* Task to complete *
In the records below, find the line containing "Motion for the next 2"; copy exactly that line and all lines after it to the end, and nothing else.

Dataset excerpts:
::::::::::

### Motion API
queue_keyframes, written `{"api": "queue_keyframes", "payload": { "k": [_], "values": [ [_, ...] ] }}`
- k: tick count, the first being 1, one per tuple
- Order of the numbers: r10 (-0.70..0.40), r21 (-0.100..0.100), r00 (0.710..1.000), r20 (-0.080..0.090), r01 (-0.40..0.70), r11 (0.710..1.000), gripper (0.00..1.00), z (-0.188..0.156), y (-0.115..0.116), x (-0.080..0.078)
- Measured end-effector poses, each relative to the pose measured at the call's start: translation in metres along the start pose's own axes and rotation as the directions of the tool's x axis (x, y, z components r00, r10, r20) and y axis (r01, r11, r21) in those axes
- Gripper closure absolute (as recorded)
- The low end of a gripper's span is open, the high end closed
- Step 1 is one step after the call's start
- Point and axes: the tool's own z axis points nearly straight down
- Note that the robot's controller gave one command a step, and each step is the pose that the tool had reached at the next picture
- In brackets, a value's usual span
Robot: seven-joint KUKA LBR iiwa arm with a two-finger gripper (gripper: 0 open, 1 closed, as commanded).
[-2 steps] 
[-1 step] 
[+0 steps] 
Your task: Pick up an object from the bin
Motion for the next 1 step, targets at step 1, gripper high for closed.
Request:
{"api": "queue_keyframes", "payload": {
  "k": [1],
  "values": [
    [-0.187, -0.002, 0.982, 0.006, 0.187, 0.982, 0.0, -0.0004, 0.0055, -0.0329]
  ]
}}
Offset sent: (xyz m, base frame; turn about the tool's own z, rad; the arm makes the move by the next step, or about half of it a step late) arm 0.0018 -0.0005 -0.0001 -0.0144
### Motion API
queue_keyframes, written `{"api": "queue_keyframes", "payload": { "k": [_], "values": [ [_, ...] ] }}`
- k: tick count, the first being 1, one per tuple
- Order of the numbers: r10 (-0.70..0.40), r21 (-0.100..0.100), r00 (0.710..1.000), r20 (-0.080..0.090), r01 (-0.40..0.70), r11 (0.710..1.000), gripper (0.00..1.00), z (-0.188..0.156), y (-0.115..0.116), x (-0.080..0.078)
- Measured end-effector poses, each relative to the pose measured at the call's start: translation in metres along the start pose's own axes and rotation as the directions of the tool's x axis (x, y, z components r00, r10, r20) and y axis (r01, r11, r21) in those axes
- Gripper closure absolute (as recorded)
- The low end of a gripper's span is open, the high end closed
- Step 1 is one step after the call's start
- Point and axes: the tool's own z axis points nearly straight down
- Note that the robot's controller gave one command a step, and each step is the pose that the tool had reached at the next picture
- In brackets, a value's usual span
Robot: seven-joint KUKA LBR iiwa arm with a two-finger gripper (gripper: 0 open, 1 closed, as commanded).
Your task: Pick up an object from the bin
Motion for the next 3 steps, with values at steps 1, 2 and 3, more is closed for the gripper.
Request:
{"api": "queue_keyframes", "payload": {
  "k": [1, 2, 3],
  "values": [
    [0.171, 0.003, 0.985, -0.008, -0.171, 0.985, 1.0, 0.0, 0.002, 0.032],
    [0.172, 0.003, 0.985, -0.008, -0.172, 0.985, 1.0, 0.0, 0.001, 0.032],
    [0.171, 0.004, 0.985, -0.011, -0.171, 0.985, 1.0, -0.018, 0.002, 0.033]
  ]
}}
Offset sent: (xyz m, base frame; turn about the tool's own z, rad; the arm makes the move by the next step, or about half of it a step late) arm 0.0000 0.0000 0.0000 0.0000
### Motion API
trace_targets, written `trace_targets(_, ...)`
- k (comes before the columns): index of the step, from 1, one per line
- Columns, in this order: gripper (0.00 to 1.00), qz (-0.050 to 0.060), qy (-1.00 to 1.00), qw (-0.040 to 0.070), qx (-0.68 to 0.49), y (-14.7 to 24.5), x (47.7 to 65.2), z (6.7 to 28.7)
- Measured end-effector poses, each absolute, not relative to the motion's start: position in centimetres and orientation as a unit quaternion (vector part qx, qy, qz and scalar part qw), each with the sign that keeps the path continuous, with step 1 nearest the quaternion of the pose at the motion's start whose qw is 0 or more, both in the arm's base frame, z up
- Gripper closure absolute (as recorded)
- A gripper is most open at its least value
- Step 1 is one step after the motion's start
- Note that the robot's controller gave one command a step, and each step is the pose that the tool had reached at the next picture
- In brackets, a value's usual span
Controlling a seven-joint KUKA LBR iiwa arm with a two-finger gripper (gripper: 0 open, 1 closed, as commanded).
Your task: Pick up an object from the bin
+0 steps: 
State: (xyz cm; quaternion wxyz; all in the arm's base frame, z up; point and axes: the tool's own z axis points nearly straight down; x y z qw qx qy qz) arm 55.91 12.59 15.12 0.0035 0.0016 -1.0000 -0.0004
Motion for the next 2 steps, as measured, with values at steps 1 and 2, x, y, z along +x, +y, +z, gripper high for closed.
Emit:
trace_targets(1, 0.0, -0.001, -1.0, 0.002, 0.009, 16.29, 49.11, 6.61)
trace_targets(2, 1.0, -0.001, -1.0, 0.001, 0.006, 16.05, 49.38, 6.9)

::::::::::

* Task solution *
Motion for the next 2 steps, as measured, with values at steps 1 and 2, x, y, z along +x, +y, +z, gripper high for closed.
Emit:
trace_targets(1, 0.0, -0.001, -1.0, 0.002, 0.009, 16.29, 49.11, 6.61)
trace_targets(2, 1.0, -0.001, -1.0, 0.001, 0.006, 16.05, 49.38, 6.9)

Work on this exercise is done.